Why do these similar queries run at such a different speed?

  • This one is bugging me. I cant figure out why one query runs extremly slow while the other is fast as lightning.

    Any suggestions would be extremly helpful!

    The queried table has about 1.8 mill rows. The inner select for both queries return about 50000 rows and if run by itself it finishes instantly in both queries.

    First of the fast one. It runs in about 1-4 secs:

    SELECT b.TransactionType_FK, b.TransactionVersion_FK, b.Department_FK, b.Account_FK, b.CounterpartCompany_FK, b.Project_FK,

    b.Company_FK, b.Currency_FK, b.Year, b.Month, sum(f.Amount)

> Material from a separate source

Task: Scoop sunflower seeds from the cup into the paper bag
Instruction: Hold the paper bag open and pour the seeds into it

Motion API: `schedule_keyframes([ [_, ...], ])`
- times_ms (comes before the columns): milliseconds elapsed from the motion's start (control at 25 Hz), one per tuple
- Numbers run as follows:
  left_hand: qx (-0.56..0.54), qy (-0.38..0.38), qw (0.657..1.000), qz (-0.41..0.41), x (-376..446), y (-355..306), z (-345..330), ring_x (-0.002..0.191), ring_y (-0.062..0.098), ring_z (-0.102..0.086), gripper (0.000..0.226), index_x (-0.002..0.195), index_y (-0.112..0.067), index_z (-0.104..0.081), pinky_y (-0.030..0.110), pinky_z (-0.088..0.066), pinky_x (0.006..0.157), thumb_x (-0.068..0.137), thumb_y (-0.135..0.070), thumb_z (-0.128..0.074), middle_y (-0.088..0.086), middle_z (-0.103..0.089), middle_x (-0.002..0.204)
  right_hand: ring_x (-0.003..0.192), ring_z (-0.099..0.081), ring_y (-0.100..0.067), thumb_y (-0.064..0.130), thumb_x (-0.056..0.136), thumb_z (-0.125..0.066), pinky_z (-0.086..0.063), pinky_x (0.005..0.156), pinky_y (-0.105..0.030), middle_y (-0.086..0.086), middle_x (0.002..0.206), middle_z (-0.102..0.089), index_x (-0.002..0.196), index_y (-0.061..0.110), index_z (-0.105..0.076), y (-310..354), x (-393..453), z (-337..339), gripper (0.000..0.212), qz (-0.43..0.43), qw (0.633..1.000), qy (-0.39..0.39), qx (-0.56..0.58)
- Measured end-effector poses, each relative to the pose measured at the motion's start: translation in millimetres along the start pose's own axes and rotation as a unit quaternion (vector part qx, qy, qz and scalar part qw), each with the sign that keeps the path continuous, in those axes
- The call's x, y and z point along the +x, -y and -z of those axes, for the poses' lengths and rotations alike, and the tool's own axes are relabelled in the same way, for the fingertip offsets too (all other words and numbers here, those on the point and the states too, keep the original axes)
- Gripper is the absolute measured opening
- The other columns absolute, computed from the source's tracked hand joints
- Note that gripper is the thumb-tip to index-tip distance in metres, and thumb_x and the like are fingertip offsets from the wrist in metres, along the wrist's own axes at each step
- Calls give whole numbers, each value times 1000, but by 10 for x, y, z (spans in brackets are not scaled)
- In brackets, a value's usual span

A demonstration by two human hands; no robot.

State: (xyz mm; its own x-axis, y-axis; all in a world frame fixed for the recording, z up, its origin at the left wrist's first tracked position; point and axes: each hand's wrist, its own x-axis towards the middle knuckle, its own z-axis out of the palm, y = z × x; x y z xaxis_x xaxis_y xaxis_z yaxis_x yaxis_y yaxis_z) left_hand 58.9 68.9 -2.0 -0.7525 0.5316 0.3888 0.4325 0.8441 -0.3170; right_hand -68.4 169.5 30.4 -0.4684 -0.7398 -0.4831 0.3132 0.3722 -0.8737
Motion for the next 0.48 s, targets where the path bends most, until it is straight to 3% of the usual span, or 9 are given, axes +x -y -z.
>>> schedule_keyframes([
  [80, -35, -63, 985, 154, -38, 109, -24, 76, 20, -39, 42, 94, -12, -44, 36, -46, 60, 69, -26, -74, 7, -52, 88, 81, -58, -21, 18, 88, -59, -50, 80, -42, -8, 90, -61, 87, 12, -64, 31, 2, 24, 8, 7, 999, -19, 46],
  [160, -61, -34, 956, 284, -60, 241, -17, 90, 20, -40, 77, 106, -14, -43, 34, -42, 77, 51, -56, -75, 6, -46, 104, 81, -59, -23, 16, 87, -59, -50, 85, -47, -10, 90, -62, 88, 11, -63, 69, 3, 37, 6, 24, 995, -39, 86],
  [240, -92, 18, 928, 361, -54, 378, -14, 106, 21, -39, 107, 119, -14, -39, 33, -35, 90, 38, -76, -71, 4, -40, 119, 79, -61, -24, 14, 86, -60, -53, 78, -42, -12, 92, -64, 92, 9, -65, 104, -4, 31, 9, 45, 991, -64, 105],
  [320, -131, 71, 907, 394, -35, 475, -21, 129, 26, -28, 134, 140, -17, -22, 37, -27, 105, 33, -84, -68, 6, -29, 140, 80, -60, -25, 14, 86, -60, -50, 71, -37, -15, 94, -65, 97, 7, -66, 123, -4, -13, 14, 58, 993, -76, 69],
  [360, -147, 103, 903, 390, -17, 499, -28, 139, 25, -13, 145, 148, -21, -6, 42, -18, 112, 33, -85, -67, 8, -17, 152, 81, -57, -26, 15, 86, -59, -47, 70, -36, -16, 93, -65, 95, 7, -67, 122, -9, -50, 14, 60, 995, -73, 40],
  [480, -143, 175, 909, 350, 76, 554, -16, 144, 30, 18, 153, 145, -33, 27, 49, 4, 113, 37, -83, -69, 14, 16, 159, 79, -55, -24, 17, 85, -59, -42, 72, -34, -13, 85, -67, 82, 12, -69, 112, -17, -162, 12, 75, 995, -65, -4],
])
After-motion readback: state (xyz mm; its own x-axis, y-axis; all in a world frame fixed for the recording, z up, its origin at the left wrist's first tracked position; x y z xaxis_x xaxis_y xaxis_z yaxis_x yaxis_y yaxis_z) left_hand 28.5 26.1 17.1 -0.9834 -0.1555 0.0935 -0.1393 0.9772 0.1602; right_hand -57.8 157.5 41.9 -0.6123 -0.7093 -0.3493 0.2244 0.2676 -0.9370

    FROM Fact2012Base.Posting f

    INNER JOIN

    (select distinct tr.TransactionType_FK, innerP.TransactionVersion_FK, Department_FK, Account_FK, CounterpartCompany_FK, Project_FK, Company_FK, Currency_FK,

    Year, Month

    From Fact2012Base.Posting innerP

    inner join DimensionBase.[Transaction] tr

    on tr.TransactionVersion_FK = innerP.TransactionVersion_FK

    and tr.TransactionType_FK = @TransactionType_FK

    WHERE innerP.Handled = 0

    and innerP.SourceSystem_FK = @SourceSystem_FK

    and innerP.Year = @Year

    ) b

    ONb.TransactionVersion_FK = f.TransactionVersion_FK

    AND b.Department_FK = f.Department_FK

    AND b.Account_FK = f.Account_FK

    AND isnull(b.CounterpartCompany_FK,0) = isnull(f.CounterpartCompany_FK,0)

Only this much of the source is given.